Loading 1 TB of CSV into a Fabric Lakehouse - What It Actually Costs
One of the more honest questions I get asked when an Australian business is sizing up Microsoft Fabric is "what is this thing actually going to cost us when we move real data?" Not the demo data. Not the 100 MB sample they used in the training session. The real volumes that come out of a production CRM or a partner FTP drop or an old SQL warehouse that nobody has touched since 2018.
Microsoft has a pricing scenario in the Fabric docs that walks through loading 1 TB of CSV data from ADLS Gen2 into a Lakehouse table. The number lands at about $14.11 USD using pay-as-you-go pricing in the West US 2 region. That is a useful anchor point, but it deserves some unpacking before you take it to your CFO.

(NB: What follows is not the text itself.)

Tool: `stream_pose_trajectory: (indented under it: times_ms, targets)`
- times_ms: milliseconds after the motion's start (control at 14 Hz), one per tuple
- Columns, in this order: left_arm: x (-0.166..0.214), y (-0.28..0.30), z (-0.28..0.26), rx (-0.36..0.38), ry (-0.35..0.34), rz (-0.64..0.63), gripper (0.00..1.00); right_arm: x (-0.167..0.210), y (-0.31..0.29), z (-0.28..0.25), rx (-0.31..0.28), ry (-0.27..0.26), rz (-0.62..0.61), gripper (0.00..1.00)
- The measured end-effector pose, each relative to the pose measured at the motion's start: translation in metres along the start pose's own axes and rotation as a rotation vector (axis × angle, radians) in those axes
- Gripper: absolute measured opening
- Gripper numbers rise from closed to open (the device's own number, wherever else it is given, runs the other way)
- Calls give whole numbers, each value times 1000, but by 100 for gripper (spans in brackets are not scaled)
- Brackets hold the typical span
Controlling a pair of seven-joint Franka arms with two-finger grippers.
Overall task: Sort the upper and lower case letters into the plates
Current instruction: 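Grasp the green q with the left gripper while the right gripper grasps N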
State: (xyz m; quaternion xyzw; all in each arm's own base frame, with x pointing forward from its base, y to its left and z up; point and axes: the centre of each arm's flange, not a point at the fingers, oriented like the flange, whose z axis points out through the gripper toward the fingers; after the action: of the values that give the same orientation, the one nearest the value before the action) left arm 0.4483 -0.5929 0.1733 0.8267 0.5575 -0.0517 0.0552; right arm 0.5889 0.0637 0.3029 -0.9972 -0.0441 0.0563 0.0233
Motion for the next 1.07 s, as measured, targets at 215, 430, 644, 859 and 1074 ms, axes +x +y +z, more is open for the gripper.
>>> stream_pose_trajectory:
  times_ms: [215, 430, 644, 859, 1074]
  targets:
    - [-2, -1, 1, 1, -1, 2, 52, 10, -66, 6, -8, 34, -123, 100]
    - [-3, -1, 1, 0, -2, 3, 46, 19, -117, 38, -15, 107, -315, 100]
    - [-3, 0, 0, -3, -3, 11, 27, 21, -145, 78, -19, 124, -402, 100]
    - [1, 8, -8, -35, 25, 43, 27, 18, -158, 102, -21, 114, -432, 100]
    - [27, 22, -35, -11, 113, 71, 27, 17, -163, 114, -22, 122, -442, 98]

What the scenario actually measures
The Microsoft example uses a Copy activity inside a pipeline to move 1 TB of CSV data into a Lakehouse table. The run consumes 282,240 CU seconds, which works out to 78.4 CU-hours, and at $0.18 per CU-hour that lands at $14.11. The run took 763.78 seconds, which is just under 13 minutes.
That is genuinely cheap for that volume of data movement. If you compare it to running an equivalent Azure Data Factory copy on dedicated integration runtime, or running a Databricks job to do the same ingestion, you are in a similar ballpark but with less plumbing.
A few things to notice before you celebrate. The price assumes pay-as-you-go pricing in West US 2. If you are running in Australia East or Australia Southeast, the per-CU-hour rate is different. Reserved capacity pricing is also different again, and for any production workload running on a Fabric capacity bigger than F2 you almost certainly want a reservation. The $14.11 number is a unit cost demonstration, not a price tag.
The other thing to watch is that the duration of the run does not directly drive the cost. The CU seconds metric is what you pay for, and that already factors in duration. Two runs that complete in different wall-clock times can cost the same number of CU seconds. That matters because there is no benefit to paying for premium acceleration just to shave minutes off a non-time-sensitive load.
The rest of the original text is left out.